3. Got list of unique requestors grouped by "House Requestors", "Senate Requestors", and "General" (Defense did not indicate, though those were only allowed in House). Because the appropriations data often only included last name, the unique last names were used as a key and linked with the index from the current legislators dataset. If the last names were duplicates, the dataset was filtered by state first. If there was no state provided or if the name is a duplicate from within the same state, "statedup" or "no match" was given instead as a warning to collect by hand later. 
4. Single "Requestors" columns were split using Excel's 'Text to Column' feature, with commas and semicolons used as delimiters. Each requestor was then linked with the corresponding index from the current-legislators dataset. That resulted in a structure with "Requestor One"/"Requestor One Index" and so on 
5. Occasionally, columns other than state included state abbreviations at the end of the string (for example at the end of Project or Location). Went and used an Excel formula to extract those into the State column.

In [2]:
import pandas as pd
import re

In [2]:
earmarks = pd.read_csv("C:\\Users\\rorey\\OneDrive - Bipartisan Policy Center\\Congress\\Earmarks Data\\fulldataset.csv",encoding='utf-8-sig')
states = pd.read_csv("C:\\Users\\rorey\\OneDrive - Bipartisan Policy Center\\Congress\\Earmarks Data\\stateabbs.csv")

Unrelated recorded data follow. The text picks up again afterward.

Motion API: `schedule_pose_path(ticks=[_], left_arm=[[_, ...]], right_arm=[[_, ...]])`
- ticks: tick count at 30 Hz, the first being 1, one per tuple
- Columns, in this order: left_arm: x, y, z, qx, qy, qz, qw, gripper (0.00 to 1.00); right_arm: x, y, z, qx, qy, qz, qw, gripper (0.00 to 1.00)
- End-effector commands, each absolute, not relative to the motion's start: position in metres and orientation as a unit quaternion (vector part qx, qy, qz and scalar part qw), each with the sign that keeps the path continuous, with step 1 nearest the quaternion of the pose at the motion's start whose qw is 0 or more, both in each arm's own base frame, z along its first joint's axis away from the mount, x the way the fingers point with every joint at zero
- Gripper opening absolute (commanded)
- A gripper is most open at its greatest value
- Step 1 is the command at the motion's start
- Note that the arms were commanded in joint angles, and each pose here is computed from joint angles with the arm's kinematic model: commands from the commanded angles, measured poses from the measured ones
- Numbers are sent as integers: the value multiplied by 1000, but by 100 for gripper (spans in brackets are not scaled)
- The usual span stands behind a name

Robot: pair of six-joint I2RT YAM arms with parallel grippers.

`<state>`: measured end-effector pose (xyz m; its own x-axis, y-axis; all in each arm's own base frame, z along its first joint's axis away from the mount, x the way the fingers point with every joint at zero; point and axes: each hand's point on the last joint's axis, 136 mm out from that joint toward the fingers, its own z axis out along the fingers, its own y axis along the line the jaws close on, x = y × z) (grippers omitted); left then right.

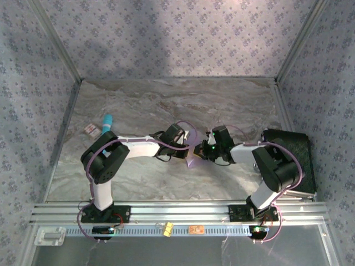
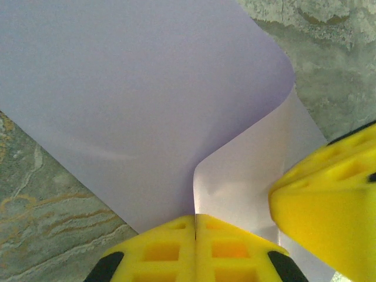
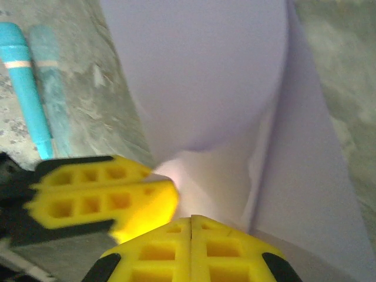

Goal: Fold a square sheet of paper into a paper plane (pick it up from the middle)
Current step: Fold the triangle a second time at the center of the table.

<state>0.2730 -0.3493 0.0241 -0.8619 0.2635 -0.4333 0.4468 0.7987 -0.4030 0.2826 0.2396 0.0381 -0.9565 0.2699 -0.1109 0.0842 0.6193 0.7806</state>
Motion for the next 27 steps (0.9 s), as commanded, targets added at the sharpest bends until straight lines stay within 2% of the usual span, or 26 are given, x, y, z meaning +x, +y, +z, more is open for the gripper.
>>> schedule_pose_path(ticks=[1,5,15,27], left_arm=[[268,-337,10,192,941,-228,162,0],[268,-336,10,193,941,-227,161,0],[266,-333,8,194,942,-225,159,0],[265,-332,7,200,942,-220,155,0]], right_arm=[[297,239,53,92,892,424,127,0],[302,235,42,102,894,420,119,0],[282,209,-5,132,919,361,88,0],[312,227,43,97,898,414,114,0]])
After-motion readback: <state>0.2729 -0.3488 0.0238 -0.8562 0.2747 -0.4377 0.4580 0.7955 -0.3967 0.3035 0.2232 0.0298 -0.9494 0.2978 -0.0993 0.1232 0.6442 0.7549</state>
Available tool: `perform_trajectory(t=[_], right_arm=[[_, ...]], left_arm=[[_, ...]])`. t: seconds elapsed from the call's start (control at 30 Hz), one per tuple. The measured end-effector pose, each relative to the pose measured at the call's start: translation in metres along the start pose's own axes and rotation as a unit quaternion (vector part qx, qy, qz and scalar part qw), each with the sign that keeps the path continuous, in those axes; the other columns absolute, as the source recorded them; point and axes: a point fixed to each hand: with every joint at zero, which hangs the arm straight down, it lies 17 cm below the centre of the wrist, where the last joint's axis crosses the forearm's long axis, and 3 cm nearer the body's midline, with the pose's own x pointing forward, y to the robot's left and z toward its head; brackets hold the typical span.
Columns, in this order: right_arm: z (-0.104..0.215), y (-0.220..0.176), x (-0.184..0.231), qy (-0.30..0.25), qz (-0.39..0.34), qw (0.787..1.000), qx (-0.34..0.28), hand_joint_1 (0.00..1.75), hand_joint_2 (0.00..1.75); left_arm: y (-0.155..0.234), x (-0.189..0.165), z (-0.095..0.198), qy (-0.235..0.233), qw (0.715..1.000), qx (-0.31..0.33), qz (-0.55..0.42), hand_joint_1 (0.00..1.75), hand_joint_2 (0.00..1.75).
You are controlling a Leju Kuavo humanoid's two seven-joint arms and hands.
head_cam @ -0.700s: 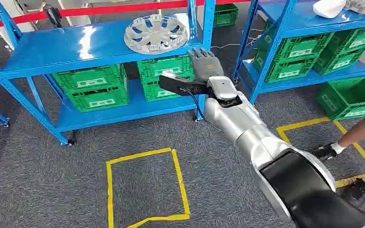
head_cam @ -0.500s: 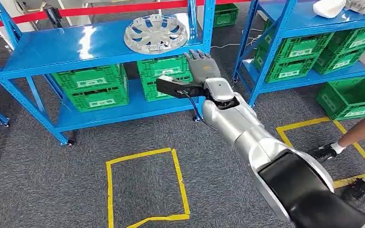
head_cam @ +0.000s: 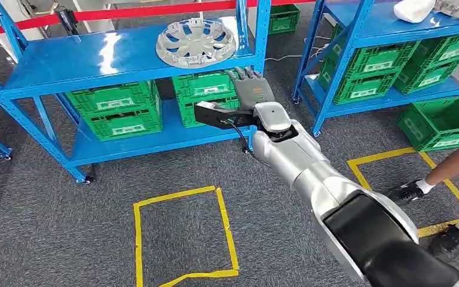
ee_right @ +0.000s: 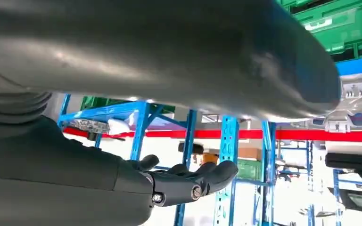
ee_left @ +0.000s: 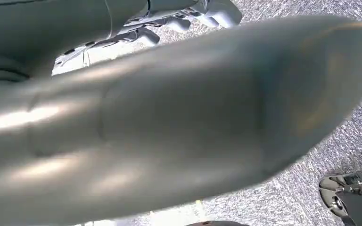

### Cleaning Requestor Columns
Removing misc spaces and text from requestors

In [130]:
# ##already done -- encoding current legislators (download not properly encoded - has errors with accents in names, etc)
# legog = pd.read_csv("C:\\Users\\rorey\\OneDrive - Bipartisan Policy Center\\Congress\\Earmarks Data\\legislators-current_OG.csv",encoding='utf-8-sig')
# legog.to_csv("C:\\Users\\rorey\\OneDrive - Bipartisan Policy Center\\Congress\\Earmarks Data\\legislators-current_encoded.csv",encoding='utf-8-sig',index=False)

In [6]:
cols = ['Requestor One (House)','Requestor Two (House)','Requestor Three (House)','Requestor Four (House)','Requestor One (Senate)','Requestor Two (Senate)','Requestor Three (Senate)','Requestor Four (Senate)','Requestor Five (Senate)','Requestor One (General)','Requestor Two (General)']

def clean_strip(string):
    if (not pd.isnull(string)) and (string != "NaN"):
        return(str(string).strip())
    else:
        return('')

for col in cols:
    earmarks[col] = earmarks[col].map(lambda x: clean_strip(x))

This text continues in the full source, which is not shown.